As co-author and UCSC astronomy professor Gregory Laughlin explained, “Now that we can look at our own solar system in the context of all these other planetary systems, one of the most interesting features is the absence of planets inside the orbit of Mercury. The standard issue planetary system in our galaxy seems to be a set of super-Earths with alarmingly short orbital periods. Our solar system is looking increasingly like an oddball.”
A grand attack
Laughlin and co-author Konstantin Batygin explore what Discovery News refers to as the Grand Tack theory of our solar system’s formation. This theory suggests that during its infancy, Jupiter was swept up in the gravitational wake of its own buildup and spiraled inward, colliding with the would-be planets and asteroids unlucky enough to get in its way.

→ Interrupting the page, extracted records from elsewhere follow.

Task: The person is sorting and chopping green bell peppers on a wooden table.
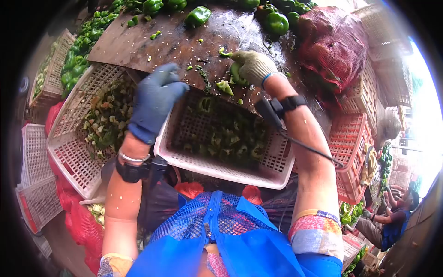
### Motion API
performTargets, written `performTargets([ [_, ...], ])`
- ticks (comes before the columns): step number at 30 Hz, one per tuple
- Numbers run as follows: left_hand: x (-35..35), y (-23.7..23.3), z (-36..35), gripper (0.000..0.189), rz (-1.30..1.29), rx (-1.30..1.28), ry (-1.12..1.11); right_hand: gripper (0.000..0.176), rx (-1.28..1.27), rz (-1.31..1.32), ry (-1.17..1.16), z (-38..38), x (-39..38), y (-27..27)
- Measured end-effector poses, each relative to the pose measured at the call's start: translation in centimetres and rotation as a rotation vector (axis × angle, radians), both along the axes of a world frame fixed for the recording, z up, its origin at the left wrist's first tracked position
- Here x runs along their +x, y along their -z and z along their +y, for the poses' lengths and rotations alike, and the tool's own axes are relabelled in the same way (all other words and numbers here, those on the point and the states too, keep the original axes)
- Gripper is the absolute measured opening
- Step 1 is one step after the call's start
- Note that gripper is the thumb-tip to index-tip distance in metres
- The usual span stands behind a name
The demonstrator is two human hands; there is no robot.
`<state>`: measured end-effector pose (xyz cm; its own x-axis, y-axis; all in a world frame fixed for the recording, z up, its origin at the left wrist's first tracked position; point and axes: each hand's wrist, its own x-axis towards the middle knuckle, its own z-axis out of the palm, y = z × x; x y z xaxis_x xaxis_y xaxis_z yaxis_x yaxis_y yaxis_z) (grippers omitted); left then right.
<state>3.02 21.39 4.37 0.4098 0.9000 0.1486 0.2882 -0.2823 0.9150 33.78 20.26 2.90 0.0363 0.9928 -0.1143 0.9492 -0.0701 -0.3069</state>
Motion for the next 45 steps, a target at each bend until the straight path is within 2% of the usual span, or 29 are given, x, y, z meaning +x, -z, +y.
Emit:
performTargets([
  [1, 1.3, 1.0, -0.3, 0.048, -0.002, -0.091, 0.034, 0.039, 0.009, 0.004, 0.077, -0.7, -0.4, 0.1],
  [4, 4.7, 2.4, -1.7, 0.044, -0.003, -0.303, 0.131, 0.034, 0.04, 0.425, 0.498, -3.7, -2.4, -0.9],
  [6, 6.4, 2.4, -3.0, 0.042, 0.008, -0.371, 0.171, 0.033, 0.174, 0.571, 0.693, -5.7, -5.3, -2.2],
  [9, 7.9, 3.2, -4.3, 0.038, 0.018, -0.239, 0.138, 0.038, 0.333, 0.674, 0.748, -7.9, -8.2, -2.4],
  [10, 8.0, 3.3, -4.7, 0.037, 0.017, -0.19, 0.11, 0.044, 0.374, 0.745, 0.66, -8.9, -8.8, -2.6],
  [11, 8.0, 3.4, -5.0, 0.034, -0.085, -0.247, 0.086, 0.052, 0.415, 0.815, 0.568, -10.0, -9.5, -2.8],
  [12, 7.7, 3.1, -4.9, 0.032, -0.117, -0.247, 0.127, 0.059, 0.454, 0.882, 0.474, -10.7, -10.0, -3.0],
  [15, 6.7, 2.9, -5.4, 0.029, -0.161, -0.225, 0.2, 0.069, 0.044, 1.353, 0.439, -12.6, -8.8, -4.9],
  [16, 6.6, 3.3, -5.9, 0.029, -0.145, -0.193, 0.187, 0.069, -0.073, 1.314, 0.476, -13.0, -8.8, -6.0],
  [18, 6.7, 3.4, -6.0, 0.029, -0.013, -0.106, 0.159, 0.066, 0.013, 1.063, 0.539, -13.1, -10.5, -5.8],
  [20, 6.9, 3.2, -6.5, 0.031, 0.222, -0.02, 0.137, 0.066, 0.207, 0.729, 0.464, -13.2, -11.2, -3.8],
  [22, 6.6, 2.6, -6.4, 0.034, 0.073, -0.127, 0.164, 0.067, 0.312, 0.485, 0.427, -13.6, -12.4, -3.5],
  [24, 6.0, 2.1, -5.8, 0.033, -0.087, -0.175, 0.217, 0.072, 0.312, 0.517, 0.398, -14.1, -12.9, -3.9],
  [27, 6.0, 2.5, -5.7, 0.035, 0.01, -0.139, 0.177, 0.072, 0.328, 0.463, 0.373, -14.8, -14.2, -5.0],
  [30, 5.7, 2.4, -6.0, 0.033, 0.031, -0.097, 0.137, 0.06, 0.404, 0.518, 0.415, -15.0, -14.7, -4.2],
  [33, 5.2, 2.2, -5.5, 0.03, 0.049, -0.013, 0.155, 0.055, 0.334, 0.925, 0.537, -14.8, -14.1, -4.9],
  [36, 3.7, 2.8, -4.5, 0.025, -0.122, 0.119, 0.358, 0.05, 0.235, 1.3, 0.561, -14.6, -13.0, -7.6],
  [37, 2.0, -1.7, -5.8, 0.024, -0.256, -0.562, 0.411, 0.048, 0.178, 1.311, 0.453, -14.5, -11.2, -7.0],
  [38, 1.2, -2.9, -6.1, 0.024, -0.298, -0.575, 0.481, 0.046, 0.123, 1.32, 0.348, -14.8, -9.9, -6.0],
  [39, 0.3, -3.4, -5.9, 0.025, -0.34, -0.587, 0.55, 0.043, 0.118, 1.423, 0.395, -15.0, -10.2, -5.6],
  [40, -0.7, -3.9, -5.4, 0.025, -0.387, -0.591, 0.61, 0.042, 0.091, 1.286, 0.354, -15.1, -10.0, -5.6],
  [42, -3.7, -5.1, -3.9, 0.023, -0.195, -0.265, 0.342, 0.042, 0.031, 1.016, 0.27, -15.5, -9.2, -5.8],
  [44, -7.9, -1.2, 0.7, 0.028, 0.29, 0.425, -0.12, 0.055, -0.334, 0.488, 0.277, -14.9, -7.0, -6.0],
  [45, -9.3, -1.6, 1.6, 0.03, 0.357, 0.578, -0.276, 0.057, -0.205, 0.277, 0.216, -14.7, -6.2, -5.2],
])
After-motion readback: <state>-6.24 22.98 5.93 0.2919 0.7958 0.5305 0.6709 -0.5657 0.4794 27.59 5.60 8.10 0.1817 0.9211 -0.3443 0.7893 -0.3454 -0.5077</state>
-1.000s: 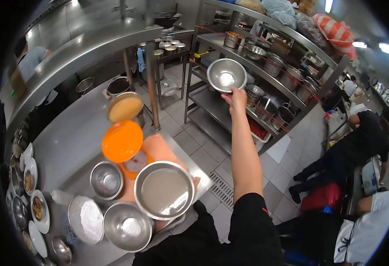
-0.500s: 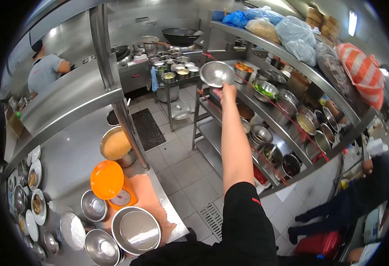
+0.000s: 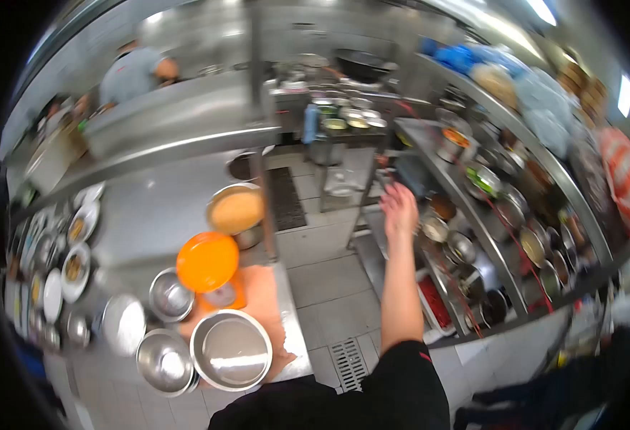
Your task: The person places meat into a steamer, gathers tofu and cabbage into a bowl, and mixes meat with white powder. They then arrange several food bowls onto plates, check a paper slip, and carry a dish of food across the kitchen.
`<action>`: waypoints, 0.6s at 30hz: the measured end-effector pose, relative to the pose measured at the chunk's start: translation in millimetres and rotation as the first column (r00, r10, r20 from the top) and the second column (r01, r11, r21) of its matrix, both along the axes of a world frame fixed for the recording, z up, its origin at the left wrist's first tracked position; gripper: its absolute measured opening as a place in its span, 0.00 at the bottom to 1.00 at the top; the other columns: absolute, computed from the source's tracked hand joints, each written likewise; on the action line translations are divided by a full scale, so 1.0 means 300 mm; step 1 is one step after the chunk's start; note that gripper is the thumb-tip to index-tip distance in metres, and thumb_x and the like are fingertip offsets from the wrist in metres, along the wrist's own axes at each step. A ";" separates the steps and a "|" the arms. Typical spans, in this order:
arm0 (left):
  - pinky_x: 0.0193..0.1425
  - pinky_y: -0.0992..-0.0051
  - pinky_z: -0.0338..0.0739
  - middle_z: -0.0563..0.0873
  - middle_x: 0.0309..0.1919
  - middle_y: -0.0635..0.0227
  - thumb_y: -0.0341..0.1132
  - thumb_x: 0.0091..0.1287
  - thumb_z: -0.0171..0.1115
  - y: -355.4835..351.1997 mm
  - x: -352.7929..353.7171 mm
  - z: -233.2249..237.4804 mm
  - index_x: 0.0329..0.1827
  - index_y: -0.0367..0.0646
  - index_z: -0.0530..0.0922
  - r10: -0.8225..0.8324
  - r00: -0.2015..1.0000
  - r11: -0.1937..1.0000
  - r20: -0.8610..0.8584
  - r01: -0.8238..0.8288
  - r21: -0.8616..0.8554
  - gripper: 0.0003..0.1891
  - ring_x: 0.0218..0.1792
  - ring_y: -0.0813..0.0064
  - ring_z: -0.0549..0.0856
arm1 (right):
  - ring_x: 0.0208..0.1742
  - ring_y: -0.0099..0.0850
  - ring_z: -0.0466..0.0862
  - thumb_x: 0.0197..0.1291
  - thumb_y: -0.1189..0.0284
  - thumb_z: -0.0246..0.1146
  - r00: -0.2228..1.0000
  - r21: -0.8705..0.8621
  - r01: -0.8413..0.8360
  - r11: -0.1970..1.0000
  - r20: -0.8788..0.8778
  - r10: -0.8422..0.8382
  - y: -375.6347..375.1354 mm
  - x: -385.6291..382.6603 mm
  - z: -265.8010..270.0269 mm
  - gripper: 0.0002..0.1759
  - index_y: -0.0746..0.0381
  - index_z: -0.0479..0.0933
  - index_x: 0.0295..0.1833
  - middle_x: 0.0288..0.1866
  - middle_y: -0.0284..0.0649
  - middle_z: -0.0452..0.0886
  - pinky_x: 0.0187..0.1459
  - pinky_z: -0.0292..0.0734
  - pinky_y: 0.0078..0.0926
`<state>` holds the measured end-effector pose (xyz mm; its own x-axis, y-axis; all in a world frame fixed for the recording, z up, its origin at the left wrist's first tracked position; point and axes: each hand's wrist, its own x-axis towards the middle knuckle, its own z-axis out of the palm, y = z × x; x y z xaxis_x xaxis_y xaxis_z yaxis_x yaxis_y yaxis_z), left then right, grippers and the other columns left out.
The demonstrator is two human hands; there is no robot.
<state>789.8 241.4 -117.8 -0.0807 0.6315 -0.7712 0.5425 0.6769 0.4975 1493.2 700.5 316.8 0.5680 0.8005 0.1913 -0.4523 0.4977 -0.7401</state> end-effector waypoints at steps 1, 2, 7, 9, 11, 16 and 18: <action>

The result would not be unlike a break shot in a game of pool, scattering these objects all over the place and causing a chain reaction that could have easily destroyed any planet in the area, the study authors explained. It wasn’t until Saturn formed and evolved that the rampage stopped, due to the newer gas giant’s counteracting Jupiter’s inward spiral, allowing it to settle into position beyond Mars and clearing the way for a second-generation of planets (including Earth) to form.
The planets destroyed as a result of Jupiter’s activity and the resulting debris would have been recently-formed super-Earths that were likely driven into the sun, the UCSC researchers added. In contrast, the second-generation worlds that formed from material that had been left behind, would have less mass and thinner atmospheres than would have otherwise been anticipated.
“This kind of theory, where first this happened and then that happened, is almost always wrong, so I was initially skeptical,” Laughlin said. “But it actually involves generic processes that have been extensively studied by other researchers. There is a lot of evidence that supports the idea of Jupiter’s inward and then outward migration. Our work looks at the consequences of that. Jupiter’s ‘Grand Tack’ may well have been a ‘Grand Attack’ on the original inner solar system.”
Pretty. Violent. (Girl punk rock duo?)
The computer models used by Laughlin and Batygin indicated that conditions during the early solar system would have been ideal for multiple, high-speed collisions, Discovery News noted. Those collisions would have been “pretty violent,” Laughlin explained, taking place at speeds of five kilometers per second and involving 100-kilometer objects. The events would have been “energetic and damaging,” with one set of collisions causing a domino effect that led to others.
“If our solar system had started out as a normal, standard-issue solar system, it shows that the Grand Tack could have very handily kind of wiped the slate clean and destroyed any planets that originally were interior to Mercury’s orbit,” the UCSC professor told the website.